**Information provided:**
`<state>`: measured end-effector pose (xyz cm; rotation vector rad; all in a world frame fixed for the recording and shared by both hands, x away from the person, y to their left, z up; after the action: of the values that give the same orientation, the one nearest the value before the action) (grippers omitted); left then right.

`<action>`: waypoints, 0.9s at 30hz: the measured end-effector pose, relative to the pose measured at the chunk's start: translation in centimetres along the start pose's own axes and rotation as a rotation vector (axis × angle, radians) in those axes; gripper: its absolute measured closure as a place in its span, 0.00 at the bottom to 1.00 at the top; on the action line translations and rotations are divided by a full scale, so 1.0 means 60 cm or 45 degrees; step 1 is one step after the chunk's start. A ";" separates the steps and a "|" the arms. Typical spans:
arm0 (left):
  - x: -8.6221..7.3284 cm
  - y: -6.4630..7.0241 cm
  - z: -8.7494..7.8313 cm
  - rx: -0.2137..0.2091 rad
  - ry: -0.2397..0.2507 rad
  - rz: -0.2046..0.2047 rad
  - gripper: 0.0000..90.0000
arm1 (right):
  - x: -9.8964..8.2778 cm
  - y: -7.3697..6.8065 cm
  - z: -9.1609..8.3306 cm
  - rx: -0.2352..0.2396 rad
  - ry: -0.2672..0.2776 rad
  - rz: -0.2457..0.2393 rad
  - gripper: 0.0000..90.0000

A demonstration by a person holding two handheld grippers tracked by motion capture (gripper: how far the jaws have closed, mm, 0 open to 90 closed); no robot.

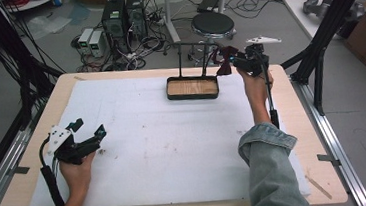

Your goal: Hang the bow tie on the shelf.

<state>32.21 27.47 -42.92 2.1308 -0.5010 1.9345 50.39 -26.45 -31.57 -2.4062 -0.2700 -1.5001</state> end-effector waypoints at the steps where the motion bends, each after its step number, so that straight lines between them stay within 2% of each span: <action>1: 0.000 0.000 0.000 0.001 -0.001 0.001 0.18 | 0.001 0.000 -0.003 -0.003 0.002 0.004 0.69; 13: 0.000 0.000 0.001 0.005 -0.004 0.003 0.18 | 0.018 -0.001 -0.045 0.029 0.085 0.005 0.59; 24: 0.000 0.000 -0.001 0.009 0.002 -0.002 0.18 | 0.033 -0.009 -0.102 0.073 0.170 0.006 0.47; 27: 0.000 0.000 -0.002 0.010 0.003 0.001 0.18 | 0.033 -0.014 -0.119 0.076 0.210 -0.018 0.44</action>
<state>32.12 27.49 -42.90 2.1327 -0.4946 1.9422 45.01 -28.08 -26.69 -2.2235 -0.2909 -1.6612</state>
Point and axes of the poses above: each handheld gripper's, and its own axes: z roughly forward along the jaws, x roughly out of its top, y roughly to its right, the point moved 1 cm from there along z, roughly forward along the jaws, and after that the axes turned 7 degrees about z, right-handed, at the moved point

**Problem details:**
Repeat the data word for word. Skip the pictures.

**Reply:**
`<state>`: measured end-effector pose (xyz cm; rotation vector rad; all in a world frame fixed for the recording and shared by both hands, x away from the person, y to their left, z up; after the action: of the values that give the same orientation, the one nearest the value before the action) (grippers omitted); left then right.

`<action>`: waypoints, 0.9s at 30hz: the measured end-effector pose, relative to the pose measured at the chunk's start: translation in centimetres along the start pose's own axes and rotation as a rotation vector (axis × angle, radians) in those axes; gripper: its absolute measured closure as a place in its span, 0.00 at the bottom to 1.00 at the top; on the action line translations and rotations are divided by a full scale, so 1.0 means 60 cm or 45 degrees; step 1 is one step after the chunk's start. A ";" separates the steps and a "|" the arms. Typical spans:
arm0 (left):
  - x: -8.6221..7.3284 cm
  - y: -6.4630..7.0241 cm
  - z: -8.7494..7.8313 cm
  - rx: -0.2137..0.2091 rad
  - ry: -0.2397..0.2507 rad
  - rz: -0.2046..0.2047 rad
  - gripper: 0.0000..90.0000
arm1 (right):
  - x: -9.8964..8.2778 cm
  - y: -7.3697..6.8065 cm
  - z: -9.1609..8.3306 cm
  - rx: -0.2352..0.2396 rad
  - ry: -0.2672..0.2776 rad
  - rz: -0.2457..0.2393 rad
  - gripper: 0.0000..90.0000

A demonstration by a person holding two handheld grippers tracked by motion capture (gripper: how far the jaws have closed, mm, 0 open to 90 closed); no robot.


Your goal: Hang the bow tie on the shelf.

<state>32.21 27.47 -42.92 2.1308 -0.5010 1.9345 50.39 -26.45 -31.57 -2.4062 -0.2700 -1.5001</state> end-effector waypoints at the steps where the motion bends, each after its step number, so that straight lines between them stay within 2% of each span: <action>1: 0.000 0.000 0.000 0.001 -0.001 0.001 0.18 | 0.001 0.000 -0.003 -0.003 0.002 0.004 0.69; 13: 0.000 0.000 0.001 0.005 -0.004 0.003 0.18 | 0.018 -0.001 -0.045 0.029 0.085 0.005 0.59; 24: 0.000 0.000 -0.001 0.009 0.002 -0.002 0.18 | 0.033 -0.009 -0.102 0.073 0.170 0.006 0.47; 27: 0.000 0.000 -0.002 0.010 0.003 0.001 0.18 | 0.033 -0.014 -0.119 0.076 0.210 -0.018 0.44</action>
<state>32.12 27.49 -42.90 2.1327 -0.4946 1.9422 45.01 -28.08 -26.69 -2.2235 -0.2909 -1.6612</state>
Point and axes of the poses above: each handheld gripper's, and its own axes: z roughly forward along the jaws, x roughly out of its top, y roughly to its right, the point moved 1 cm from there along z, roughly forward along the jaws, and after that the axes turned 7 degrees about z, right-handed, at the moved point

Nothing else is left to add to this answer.